■ Task goal: In the material below, the lines from the one containing "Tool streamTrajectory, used" through the one containing "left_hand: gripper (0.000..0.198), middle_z" are to be given again exactly, ends included, and no others.
Segment Open
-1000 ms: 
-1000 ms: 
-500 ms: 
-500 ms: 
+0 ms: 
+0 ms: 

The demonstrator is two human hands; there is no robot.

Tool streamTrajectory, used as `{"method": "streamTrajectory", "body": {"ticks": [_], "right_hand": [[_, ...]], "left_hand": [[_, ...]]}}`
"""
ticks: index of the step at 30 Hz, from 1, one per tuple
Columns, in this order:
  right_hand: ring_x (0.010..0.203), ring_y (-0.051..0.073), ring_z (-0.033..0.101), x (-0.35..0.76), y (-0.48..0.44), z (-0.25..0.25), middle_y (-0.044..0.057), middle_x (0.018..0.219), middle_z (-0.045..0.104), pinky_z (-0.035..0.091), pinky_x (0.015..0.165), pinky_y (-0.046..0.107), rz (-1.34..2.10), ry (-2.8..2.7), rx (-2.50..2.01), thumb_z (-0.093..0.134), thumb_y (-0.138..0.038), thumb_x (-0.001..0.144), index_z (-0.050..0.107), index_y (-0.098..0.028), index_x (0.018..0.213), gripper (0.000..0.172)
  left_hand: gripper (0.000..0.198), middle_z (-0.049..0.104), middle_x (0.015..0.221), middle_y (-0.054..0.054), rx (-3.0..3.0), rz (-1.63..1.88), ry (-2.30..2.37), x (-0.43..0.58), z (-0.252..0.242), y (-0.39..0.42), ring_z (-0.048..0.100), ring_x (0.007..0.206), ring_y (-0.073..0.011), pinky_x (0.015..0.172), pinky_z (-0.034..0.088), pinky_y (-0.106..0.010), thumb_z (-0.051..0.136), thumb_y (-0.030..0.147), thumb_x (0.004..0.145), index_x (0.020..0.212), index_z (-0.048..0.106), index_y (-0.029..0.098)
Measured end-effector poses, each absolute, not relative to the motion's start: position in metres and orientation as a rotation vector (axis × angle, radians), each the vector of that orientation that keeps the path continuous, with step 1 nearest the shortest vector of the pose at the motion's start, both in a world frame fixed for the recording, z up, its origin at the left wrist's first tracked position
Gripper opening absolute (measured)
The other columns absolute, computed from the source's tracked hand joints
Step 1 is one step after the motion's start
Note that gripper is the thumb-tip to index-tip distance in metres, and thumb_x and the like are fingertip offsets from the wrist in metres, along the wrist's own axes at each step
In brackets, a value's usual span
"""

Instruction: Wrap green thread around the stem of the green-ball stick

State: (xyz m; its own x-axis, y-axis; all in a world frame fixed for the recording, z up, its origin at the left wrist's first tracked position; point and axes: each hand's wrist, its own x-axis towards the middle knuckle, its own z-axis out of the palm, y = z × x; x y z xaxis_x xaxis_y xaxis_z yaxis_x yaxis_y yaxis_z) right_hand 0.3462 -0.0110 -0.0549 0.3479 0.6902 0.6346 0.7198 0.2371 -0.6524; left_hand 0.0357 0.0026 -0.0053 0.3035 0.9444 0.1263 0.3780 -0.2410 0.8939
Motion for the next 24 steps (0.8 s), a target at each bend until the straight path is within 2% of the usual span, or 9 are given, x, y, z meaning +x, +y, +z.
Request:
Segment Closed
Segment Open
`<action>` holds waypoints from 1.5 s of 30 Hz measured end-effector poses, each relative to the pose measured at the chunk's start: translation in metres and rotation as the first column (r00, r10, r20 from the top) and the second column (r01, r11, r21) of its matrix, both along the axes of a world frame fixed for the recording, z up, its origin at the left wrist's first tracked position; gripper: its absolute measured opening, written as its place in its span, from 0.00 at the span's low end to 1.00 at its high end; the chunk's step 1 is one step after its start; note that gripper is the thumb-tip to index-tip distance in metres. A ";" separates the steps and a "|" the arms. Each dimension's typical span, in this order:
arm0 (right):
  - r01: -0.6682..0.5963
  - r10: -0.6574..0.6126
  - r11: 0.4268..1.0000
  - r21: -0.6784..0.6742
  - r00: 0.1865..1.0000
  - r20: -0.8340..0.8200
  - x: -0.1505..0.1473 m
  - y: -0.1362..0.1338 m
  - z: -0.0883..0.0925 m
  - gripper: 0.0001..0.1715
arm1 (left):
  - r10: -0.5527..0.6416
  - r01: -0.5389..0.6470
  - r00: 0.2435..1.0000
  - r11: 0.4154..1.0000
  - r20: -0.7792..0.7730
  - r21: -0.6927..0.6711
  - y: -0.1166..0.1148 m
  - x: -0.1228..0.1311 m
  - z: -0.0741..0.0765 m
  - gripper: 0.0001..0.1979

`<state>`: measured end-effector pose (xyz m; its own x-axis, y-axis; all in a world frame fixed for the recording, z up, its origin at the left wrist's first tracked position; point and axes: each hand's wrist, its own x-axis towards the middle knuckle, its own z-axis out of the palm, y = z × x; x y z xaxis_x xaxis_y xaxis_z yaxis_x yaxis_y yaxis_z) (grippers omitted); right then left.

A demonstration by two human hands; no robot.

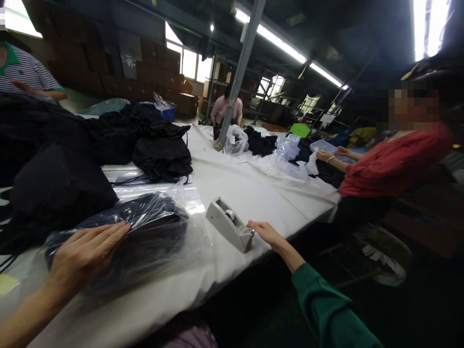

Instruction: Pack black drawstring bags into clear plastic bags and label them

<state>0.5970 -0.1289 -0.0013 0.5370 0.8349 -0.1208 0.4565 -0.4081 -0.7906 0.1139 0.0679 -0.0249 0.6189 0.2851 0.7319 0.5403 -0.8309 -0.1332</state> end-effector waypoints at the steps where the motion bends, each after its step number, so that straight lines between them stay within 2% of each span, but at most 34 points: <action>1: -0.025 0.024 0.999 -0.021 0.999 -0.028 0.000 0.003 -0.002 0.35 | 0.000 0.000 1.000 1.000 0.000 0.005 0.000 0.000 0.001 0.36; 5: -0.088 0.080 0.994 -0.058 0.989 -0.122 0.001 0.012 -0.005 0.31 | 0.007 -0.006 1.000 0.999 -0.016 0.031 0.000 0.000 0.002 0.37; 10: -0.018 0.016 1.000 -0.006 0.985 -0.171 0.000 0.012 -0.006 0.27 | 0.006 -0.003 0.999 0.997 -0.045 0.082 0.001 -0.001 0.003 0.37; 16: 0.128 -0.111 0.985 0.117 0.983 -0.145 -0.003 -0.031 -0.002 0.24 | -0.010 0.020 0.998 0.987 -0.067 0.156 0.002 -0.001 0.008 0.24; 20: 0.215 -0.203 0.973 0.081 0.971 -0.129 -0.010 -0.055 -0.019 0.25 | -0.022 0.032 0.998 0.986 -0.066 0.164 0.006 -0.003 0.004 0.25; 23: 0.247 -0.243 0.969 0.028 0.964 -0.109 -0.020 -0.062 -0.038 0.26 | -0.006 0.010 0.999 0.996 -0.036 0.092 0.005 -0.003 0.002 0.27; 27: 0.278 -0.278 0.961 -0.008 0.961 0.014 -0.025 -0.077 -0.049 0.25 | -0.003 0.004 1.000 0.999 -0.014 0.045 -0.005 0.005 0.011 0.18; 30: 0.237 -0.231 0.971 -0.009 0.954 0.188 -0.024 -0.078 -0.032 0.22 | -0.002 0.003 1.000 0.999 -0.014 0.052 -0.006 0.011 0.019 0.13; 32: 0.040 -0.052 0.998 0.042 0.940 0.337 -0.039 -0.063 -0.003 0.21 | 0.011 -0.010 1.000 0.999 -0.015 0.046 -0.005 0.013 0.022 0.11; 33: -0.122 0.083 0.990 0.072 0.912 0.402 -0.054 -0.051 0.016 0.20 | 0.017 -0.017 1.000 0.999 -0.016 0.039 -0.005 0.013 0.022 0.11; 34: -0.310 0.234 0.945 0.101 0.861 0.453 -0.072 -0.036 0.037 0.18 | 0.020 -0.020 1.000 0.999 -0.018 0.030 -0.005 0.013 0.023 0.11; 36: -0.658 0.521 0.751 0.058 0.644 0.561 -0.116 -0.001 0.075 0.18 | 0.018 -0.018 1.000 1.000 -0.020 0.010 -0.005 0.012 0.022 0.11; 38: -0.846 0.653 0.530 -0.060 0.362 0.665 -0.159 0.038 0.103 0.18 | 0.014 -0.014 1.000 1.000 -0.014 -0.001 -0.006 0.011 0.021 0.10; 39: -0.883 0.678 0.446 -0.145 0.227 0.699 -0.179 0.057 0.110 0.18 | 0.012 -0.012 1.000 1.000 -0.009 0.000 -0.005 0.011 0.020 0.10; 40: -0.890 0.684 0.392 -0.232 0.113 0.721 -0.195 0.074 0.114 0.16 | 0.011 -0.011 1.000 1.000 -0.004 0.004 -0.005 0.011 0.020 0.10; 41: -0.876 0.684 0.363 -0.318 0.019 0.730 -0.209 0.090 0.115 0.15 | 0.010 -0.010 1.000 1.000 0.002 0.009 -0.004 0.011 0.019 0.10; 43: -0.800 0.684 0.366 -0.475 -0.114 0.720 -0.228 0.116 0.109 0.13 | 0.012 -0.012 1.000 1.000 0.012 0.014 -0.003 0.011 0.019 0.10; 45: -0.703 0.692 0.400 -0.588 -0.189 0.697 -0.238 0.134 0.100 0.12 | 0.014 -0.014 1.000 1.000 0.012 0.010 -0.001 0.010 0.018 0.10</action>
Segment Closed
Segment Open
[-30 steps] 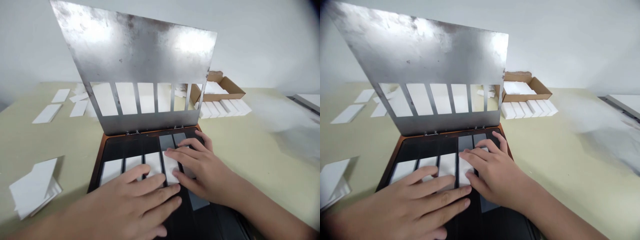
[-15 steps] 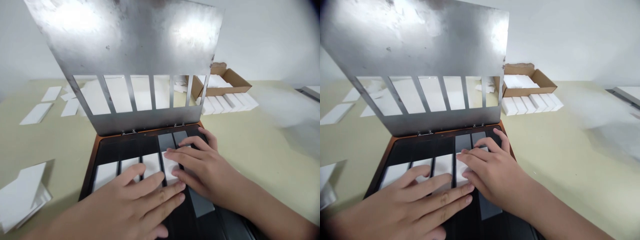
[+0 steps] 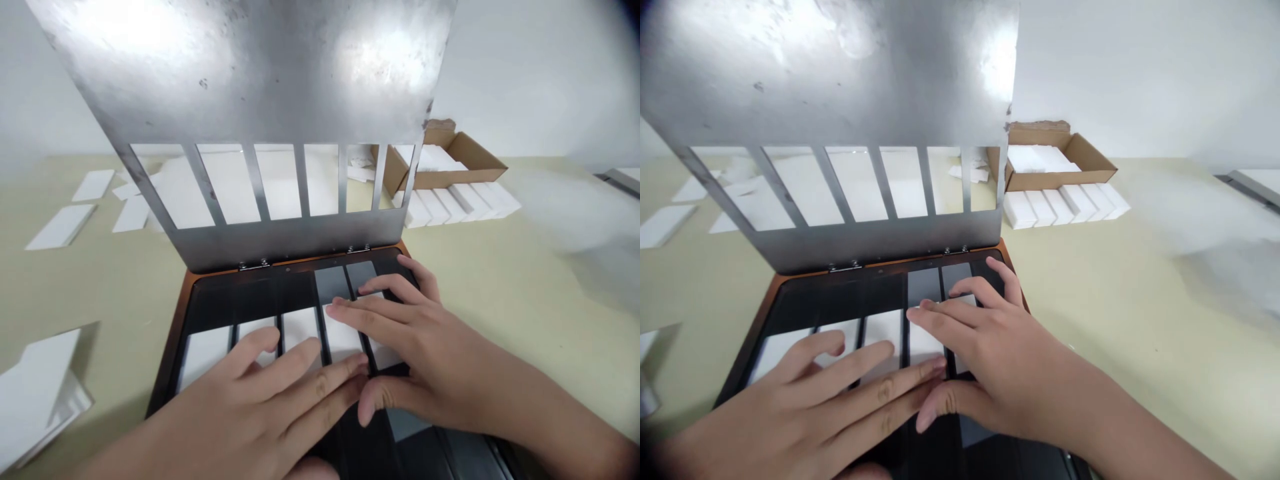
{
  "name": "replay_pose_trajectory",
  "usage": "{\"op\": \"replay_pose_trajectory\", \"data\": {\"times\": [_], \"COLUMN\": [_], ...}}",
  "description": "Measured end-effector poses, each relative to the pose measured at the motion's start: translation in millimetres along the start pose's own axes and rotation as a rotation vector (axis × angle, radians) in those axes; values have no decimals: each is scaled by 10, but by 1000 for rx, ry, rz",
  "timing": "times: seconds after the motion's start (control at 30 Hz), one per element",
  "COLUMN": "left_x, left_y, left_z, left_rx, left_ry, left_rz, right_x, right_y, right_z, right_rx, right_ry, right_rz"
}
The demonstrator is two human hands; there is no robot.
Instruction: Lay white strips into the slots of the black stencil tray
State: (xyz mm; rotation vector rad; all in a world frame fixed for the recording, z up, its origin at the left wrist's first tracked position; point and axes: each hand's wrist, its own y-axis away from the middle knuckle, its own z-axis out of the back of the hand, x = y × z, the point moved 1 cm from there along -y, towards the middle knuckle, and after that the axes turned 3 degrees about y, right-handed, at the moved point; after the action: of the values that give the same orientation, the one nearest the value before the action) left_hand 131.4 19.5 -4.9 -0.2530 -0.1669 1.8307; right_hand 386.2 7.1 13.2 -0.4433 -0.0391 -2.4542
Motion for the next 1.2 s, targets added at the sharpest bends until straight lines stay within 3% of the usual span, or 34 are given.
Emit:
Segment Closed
■ Expected answer:
Tool streamTrajectory, used as `{"method": "streamTrajectory", "body": {"ticks": [_], "right_hand": [[_, ...]], "left_hand": [[_, ...]]}}`
"""
ticks: index of the step at 30 Hz, from 1, one per tuple
Columns, in this order:
  right_hand: ring_x (0.010..0.203), ring_y (-0.051..0.073), ring_z (-0.033..0.101), x (-0.35..0.76), y (-0.48..0.44), z (-0.25..0.25), middle_y (-0.044..0.057), middle_x (0.018..0.219), middle_z (-0.045..0.104), pinky_z (-0.035..0.091), pinky_x (0.015..0.165), pinky_y (-0.046..0.107), rz (-1.34..2.10), ry (-2.8..2.7), rx (-2.50..2.01), thumb_z (-0.093..0.134), thumb_y (-0.138..0.038), thumb_x (-0.001..0.144), index_z (-0.050..0.107), index_y (-0.098..0.028), index_x (0.018..0.213), gripper (0.000..0.172)
  left_hand: gripper (0.000..0.198), middle_z (-0.049..0.104), middle_x (0.015..0.221), middle_y (-0.054..0.054), rx (-3.0..3.0), rz (-1.63..1.88), ry (-2.30..2.37), x (-0.43..0.58), z (-0.252..0.242), y (-0.39..0.42), ring_z (-0.048..0.100), ring_x (0.007..0.206), ring_y (-0.073..0.011), pinky_x (0.015..0.172), pinky_z (-0.034..0.088), pinky_y (-0.106..0.010), thumb_z (-0.051..0.136), thumb_y (-0.030..0.147), thumb_x (0.004..0.145), index_x (0.020..0.212), index_z (-0.048..0.106), index_y (-0.029..0.098)

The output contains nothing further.